What needs to be done: Transcribe exactly, and without pictures, only the lines from the one bearing "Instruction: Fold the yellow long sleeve" through the final line of the data below.

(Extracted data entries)
-----

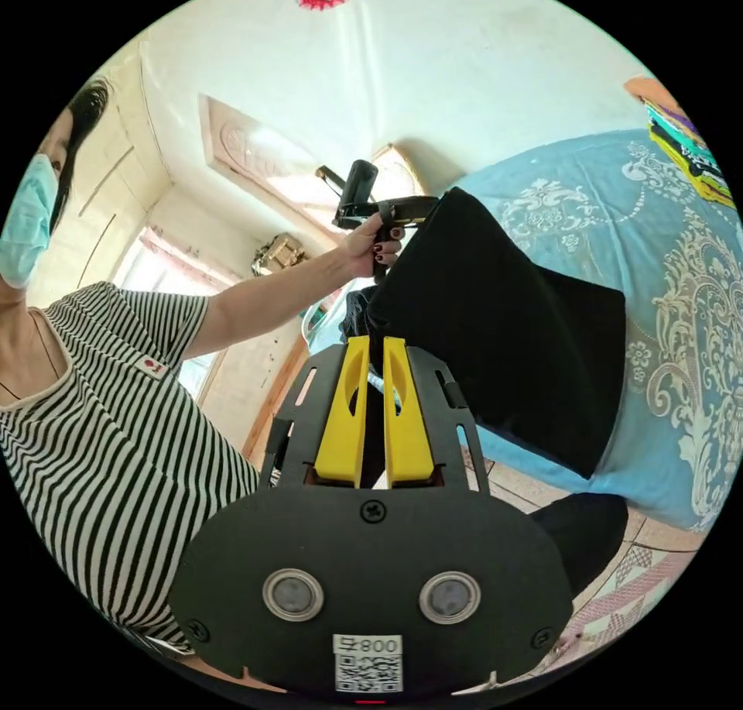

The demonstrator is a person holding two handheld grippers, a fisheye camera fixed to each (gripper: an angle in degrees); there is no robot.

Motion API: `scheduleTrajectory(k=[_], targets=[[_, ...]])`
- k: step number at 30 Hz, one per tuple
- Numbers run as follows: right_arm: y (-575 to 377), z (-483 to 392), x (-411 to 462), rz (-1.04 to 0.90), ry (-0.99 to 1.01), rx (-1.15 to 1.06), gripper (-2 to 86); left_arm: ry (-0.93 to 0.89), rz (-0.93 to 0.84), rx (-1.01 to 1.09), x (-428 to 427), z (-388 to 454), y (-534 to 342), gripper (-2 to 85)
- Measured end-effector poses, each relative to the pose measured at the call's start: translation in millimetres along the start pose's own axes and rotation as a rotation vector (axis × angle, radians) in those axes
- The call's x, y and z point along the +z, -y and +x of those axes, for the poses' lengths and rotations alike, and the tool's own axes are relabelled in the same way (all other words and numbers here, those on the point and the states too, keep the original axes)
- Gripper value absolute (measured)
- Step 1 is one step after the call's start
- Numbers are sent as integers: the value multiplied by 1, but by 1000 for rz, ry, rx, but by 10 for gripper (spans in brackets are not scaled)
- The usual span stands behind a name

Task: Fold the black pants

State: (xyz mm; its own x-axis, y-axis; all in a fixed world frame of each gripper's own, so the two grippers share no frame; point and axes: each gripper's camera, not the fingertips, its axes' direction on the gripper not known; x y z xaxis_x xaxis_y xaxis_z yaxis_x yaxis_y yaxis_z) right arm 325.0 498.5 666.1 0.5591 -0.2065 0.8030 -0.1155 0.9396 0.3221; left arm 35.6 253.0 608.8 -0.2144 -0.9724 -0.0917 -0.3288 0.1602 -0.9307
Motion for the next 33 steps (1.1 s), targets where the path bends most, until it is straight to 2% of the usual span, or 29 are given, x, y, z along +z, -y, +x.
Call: scheduleTrajectory(k=[4, 9, 13, 16, 20, 24, 28, 33], targets=[[23, 3, 85, -141, -5, 17, 30, -8, -7, -126, -30, -45, -53, 10], [50, 12, 163, -259, 11, 53, 33, 67, -27, -238, -63, -76, -100, 8], [70, 17, 225, -386, -6, 54, 38, 144, 99, -325, -113, -83, -142, 5], [84, 15, 254, -438, -23, 37, 45, 113, 130, -298, -130, -66, -166, 2], [108, 8, 275, -492, 15, 0, 61, 68, -11, -220, -106, -25, -194, 1], [137, -3, 279, -527, 47, -69, 47, 177, -152, -240, -89, -7, -227, 1], [186, -2, 280, -463, -40, -159, 24, 221, -94, -268, -108, 9, -252, 1], [249, 24, 301, -375, -175, -146, 6, 208, -78, -223, -119, 35, -269, 1]])
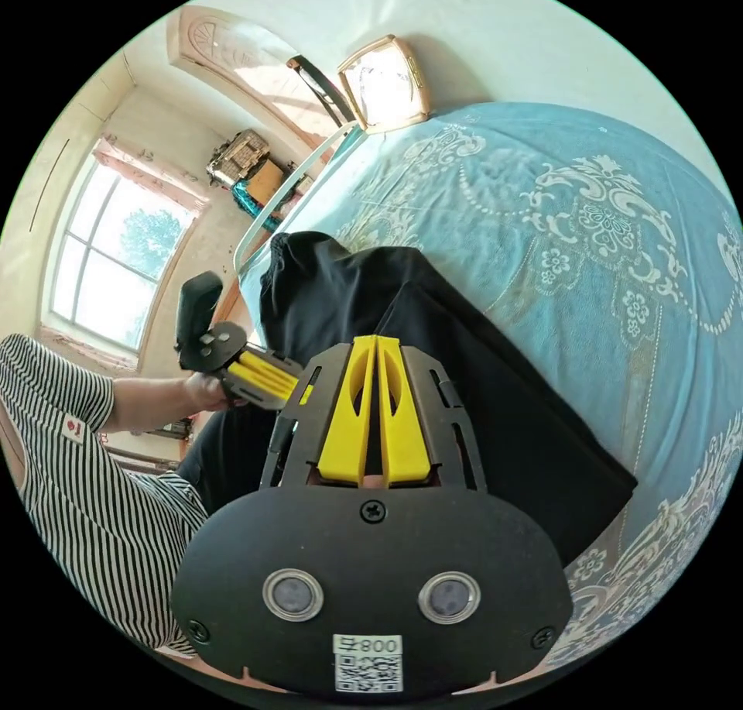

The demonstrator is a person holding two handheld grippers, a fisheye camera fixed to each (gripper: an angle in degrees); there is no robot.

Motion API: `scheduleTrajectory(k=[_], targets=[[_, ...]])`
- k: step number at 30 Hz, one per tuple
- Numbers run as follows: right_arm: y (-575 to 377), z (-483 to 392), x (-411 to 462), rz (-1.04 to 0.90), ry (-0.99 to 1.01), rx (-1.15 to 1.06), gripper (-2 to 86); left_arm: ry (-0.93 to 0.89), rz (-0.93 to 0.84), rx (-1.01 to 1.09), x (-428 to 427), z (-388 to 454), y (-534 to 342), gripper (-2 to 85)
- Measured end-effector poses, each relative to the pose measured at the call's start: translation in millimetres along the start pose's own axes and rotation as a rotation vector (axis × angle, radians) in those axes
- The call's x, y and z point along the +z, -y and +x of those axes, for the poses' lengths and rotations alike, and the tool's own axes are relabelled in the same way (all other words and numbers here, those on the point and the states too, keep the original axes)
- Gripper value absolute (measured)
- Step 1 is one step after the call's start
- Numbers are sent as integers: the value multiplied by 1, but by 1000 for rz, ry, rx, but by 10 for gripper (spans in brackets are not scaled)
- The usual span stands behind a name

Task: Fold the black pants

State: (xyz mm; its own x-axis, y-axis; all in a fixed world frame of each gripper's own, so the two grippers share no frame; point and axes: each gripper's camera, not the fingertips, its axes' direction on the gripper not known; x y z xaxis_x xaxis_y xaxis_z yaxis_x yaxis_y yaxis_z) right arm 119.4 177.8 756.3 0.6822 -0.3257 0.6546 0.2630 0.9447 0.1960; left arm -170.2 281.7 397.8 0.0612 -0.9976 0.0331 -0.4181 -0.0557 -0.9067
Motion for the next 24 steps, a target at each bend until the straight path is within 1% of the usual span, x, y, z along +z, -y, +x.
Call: scheduleTrajectory(k=[3, 5, 7, 10, 14, 15, 16, 17, 19, 22, 24], targets=[[38, 15, 25, -54, -55, 14, 2, 36, -49, -10, 7, 6, -14, 1], [61, 26, 51, -153, -85, 35, 1, 28, -26, -25, 6, 9, -24, 1], [71, 28, 55, -150, -69, 32, 0, 31, -17, -32, 4, 13, -30, 1], [81, 24, 55, -171, -105, 5, 0, 31, -11, -33, 2, 21, -40, 1], [83, 17, 37, -95, -99, -8, 0, 33, 8, -23, -2, 39, -52, 1], [83, 17, 38, -103, -108, -12, 0, 38, 2, -25, 0, 41, -53, 1], [85, 19, 46, -157, -135, -16, 0, 51, -21, -32, 4, 45, -56, 1], [85, 24, 49, -178, -120, -14, 1, 41, -12, -41, 5, 48, -59, 1], [87, 30, 35, -152, -85, 21, 1, 58, 8, -55, 0, 57, -63, 1], [74, 29, -3, -83, -55, 12, 1, 51, 48, -2, -6, 83, -69, 1], [53, 29, -27, -65, -37, 4, 1, 46, 26, 14, 1, 95, -72, 1]])
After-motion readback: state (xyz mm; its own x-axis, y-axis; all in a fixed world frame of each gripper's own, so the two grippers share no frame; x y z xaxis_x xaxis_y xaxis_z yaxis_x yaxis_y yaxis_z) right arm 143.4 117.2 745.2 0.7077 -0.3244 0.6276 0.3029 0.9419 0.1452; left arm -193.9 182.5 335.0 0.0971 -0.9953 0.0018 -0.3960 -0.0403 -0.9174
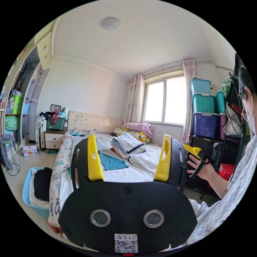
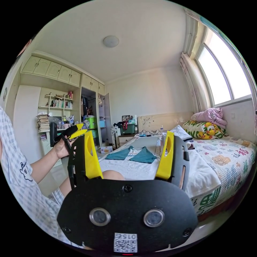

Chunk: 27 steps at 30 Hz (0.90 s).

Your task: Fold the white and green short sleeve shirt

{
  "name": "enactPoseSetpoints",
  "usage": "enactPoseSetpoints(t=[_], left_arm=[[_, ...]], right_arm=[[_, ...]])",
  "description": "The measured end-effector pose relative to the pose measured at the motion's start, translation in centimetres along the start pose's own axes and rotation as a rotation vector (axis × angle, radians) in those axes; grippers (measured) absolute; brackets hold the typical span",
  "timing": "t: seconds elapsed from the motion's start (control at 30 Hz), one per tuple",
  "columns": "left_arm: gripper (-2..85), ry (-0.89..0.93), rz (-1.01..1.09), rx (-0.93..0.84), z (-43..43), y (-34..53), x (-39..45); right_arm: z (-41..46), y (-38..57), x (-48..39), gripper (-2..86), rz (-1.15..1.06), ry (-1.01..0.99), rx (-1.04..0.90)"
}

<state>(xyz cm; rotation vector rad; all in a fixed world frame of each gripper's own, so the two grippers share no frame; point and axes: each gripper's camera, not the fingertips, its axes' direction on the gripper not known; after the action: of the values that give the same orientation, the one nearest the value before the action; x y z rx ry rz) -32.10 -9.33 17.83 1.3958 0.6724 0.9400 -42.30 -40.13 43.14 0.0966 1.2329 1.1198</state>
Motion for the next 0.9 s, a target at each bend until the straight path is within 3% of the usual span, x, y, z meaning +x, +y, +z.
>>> enactPoseSetpoints(t=[0.3,0.47,0.7,0.9], left_arm=[[31.3,-0.085,-0.058,-0.064,1.4,0.8,-2.1],[17.7,-0.142,-0.088,-0.214,4.0,0.4,-4.7],[12.3,-0.24,-0.132,-0.53,11.8,-3.1,-12.1],[11.7,-0.291,-0.107,-0.622,23.1,-7.6,-20.7]], right_arm=[[8.1,1.3,3.3,30.5,0.039,-0.049,-0.093],[15.4,0.5,7.8,17.2,0.102,-0.067,-0.162],[33.3,-5.9,13.9,11.1,0.015,-0.135,-0.413],[55.1,-9.6,18.8,12.5,-0.062,-0.098,-0.574]])
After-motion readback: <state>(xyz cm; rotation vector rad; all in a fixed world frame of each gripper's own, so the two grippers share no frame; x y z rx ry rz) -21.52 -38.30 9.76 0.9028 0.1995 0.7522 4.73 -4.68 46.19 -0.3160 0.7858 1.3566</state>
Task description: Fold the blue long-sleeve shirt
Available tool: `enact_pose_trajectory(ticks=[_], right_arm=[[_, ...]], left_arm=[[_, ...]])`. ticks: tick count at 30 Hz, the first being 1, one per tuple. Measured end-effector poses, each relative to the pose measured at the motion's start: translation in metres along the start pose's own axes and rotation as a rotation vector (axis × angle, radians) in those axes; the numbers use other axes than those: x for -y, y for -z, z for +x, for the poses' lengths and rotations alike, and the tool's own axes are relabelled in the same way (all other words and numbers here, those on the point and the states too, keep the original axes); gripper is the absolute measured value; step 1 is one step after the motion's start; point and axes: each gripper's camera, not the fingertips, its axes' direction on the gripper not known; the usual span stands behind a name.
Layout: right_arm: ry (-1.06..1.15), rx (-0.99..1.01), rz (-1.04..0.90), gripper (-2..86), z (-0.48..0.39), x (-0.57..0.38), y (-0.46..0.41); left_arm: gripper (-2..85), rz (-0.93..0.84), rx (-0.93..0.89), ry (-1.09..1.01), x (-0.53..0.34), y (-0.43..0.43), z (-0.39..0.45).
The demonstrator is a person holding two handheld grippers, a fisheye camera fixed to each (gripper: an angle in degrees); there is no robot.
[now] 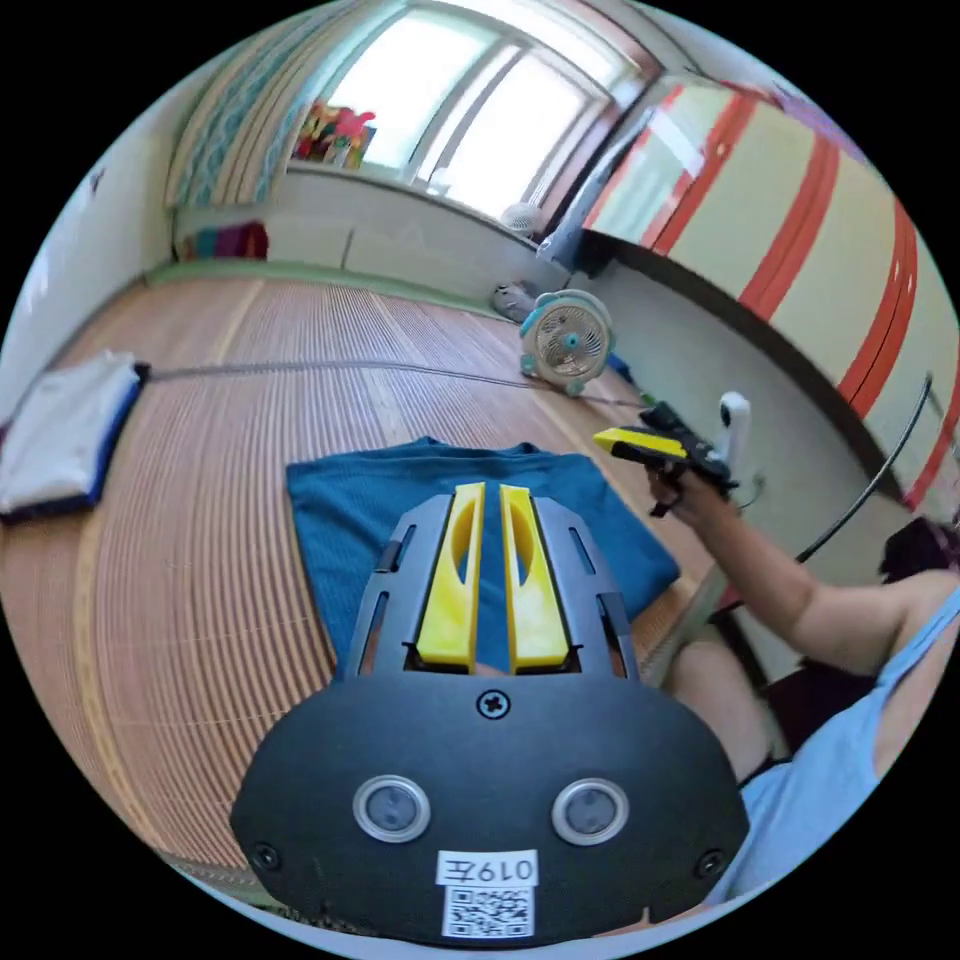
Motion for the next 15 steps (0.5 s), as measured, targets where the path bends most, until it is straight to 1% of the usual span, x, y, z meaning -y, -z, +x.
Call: enact_pose_trajectory(ticks=[1, 2, 3, 5, 6, 8, 11, 12, 14, 15], right_arm=[[0.129, -0.084, -0.06, 0.6, -0.048, 0.018, -0.04], [0.226, -0.124, -0.107, 1.5, -0.088, 0.033, -0.081], [0.258, -0.121, -0.126, 2.2, -0.104, 0.04, -0.101], [0.343, -0.103, -0.23, 4.7, -0.143, 0.062, -0.182], [0.359, -0.104, -0.259, 5.0, -0.149, 0.065, -0.202], [0.383, -0.097, -0.335, 5.8, -0.158, 0.076, -0.27], [0.408, -0.101, -0.395, 5.6, -0.165, 0.084, -0.336], [0.411, -0.101, -0.406, 5.5, -0.166, 0.085, -0.347], [0.424, -0.095, -0.439, 5.2, -0.173, 0.09, -0.389], [0.428, -0.089, -0.446, 5.1, -0.176, 0.091, -0.399]], left_arm=[[1.4, 0.006, 0.115, -0.067, -0.003, -0.007, 0.028], [1.3, -0.014, 0.194, -0.128, -0.004, -0.019, 0.05], [1.2, -0.031, 0.215, -0.152, -0.004, -0.026, 0.059], [1.0, -0.118, 0.237, -0.223, -0.004, -0.06, 0.081], [0.9, -0.129, 0.24, -0.232, -0.004, -0.068, 0.084], [0.8, -0.146, 0.218, -0.241, -0.008, -0.093, 0.093], [0.8, -0.168, 0.176, -0.249, -0.009, -0.116, 0.108], [0.7, -0.176, 0.191, -0.261, -0.008, -0.12, 0.113], [0.7, -0.196, 0.278, -0.297, -0.005, -0.137, 0.131], [0.7, -0.197, 0.28, -0.296, -0.004, -0.141, 0.134]])
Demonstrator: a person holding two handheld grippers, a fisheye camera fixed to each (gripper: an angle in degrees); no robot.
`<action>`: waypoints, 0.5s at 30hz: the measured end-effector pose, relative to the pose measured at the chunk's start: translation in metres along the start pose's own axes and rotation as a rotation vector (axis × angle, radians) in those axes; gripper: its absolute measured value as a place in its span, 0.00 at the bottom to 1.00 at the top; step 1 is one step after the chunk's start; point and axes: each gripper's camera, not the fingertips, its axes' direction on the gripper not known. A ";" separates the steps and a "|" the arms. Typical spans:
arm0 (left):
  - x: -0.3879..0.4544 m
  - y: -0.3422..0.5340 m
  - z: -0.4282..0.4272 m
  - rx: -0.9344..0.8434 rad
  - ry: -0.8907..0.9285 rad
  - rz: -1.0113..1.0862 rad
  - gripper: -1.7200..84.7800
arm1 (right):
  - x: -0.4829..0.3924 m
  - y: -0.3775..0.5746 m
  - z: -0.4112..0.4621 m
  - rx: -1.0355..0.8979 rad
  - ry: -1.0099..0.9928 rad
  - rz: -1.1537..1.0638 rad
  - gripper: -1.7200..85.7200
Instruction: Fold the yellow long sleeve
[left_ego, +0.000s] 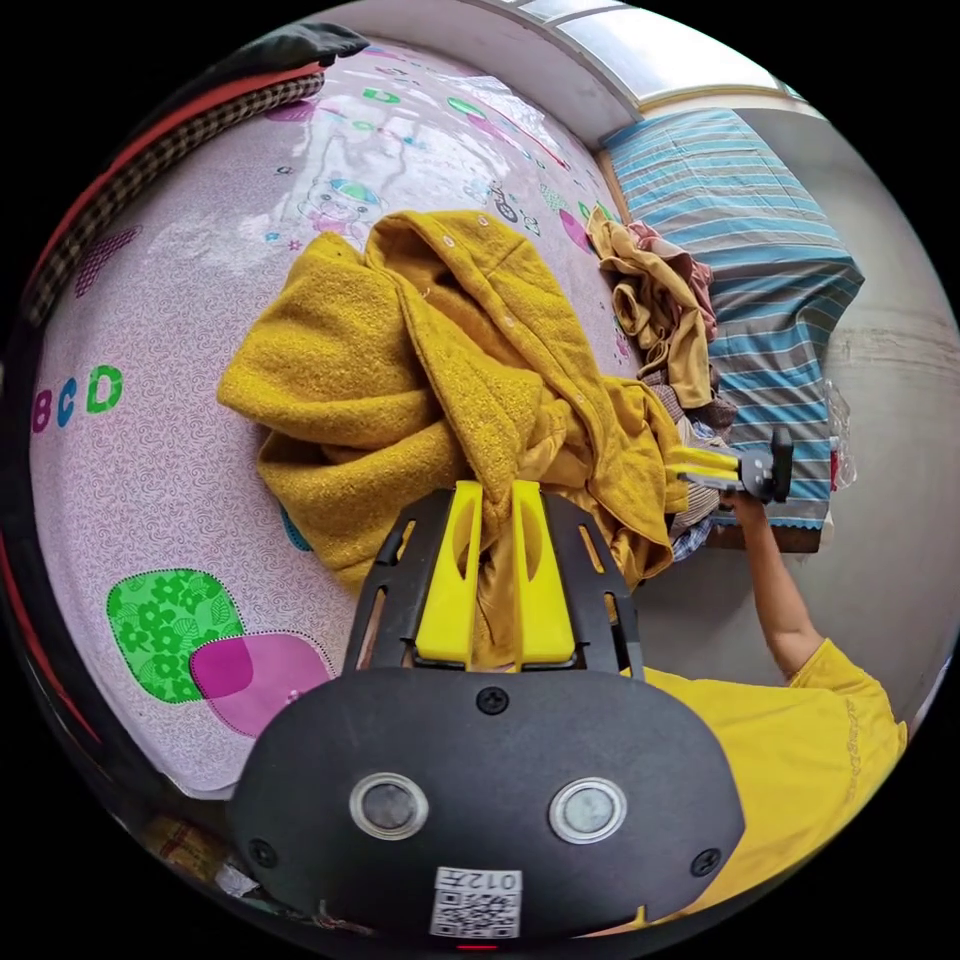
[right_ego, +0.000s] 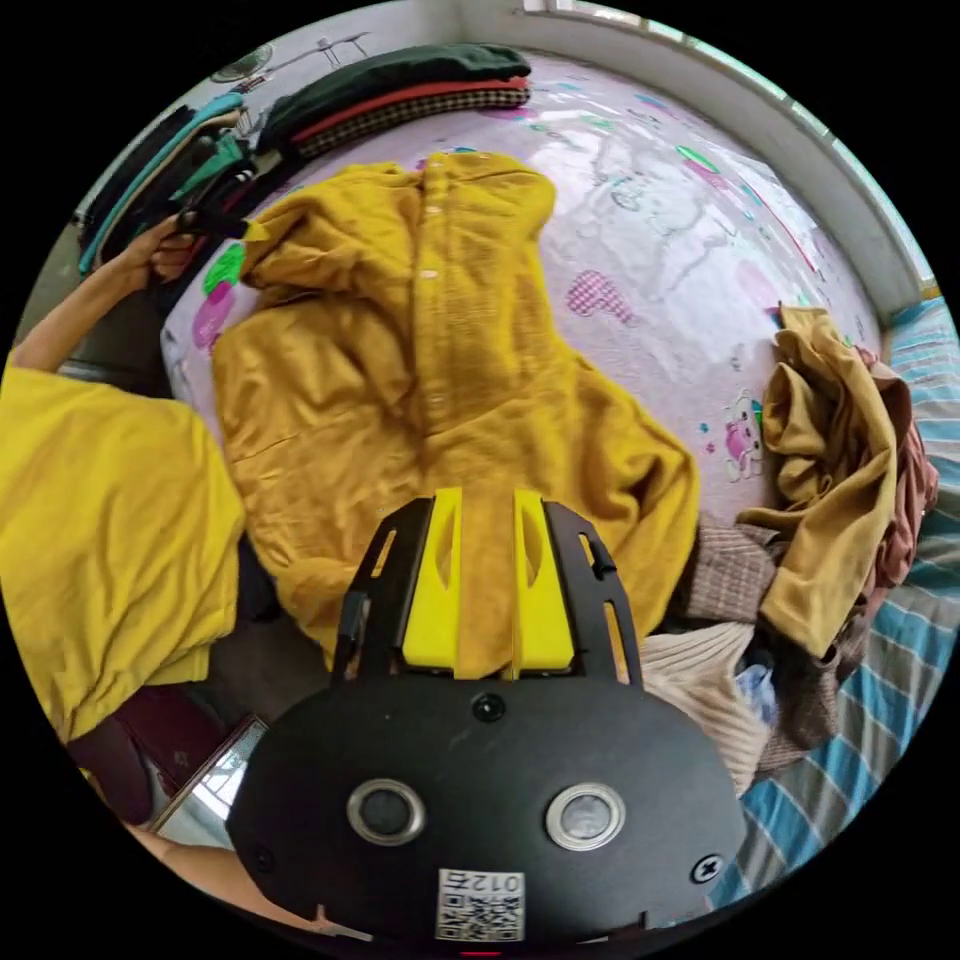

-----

Answer:
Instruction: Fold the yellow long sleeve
[left_ego, +0.000s] 
[right_ego, +0.000s] 

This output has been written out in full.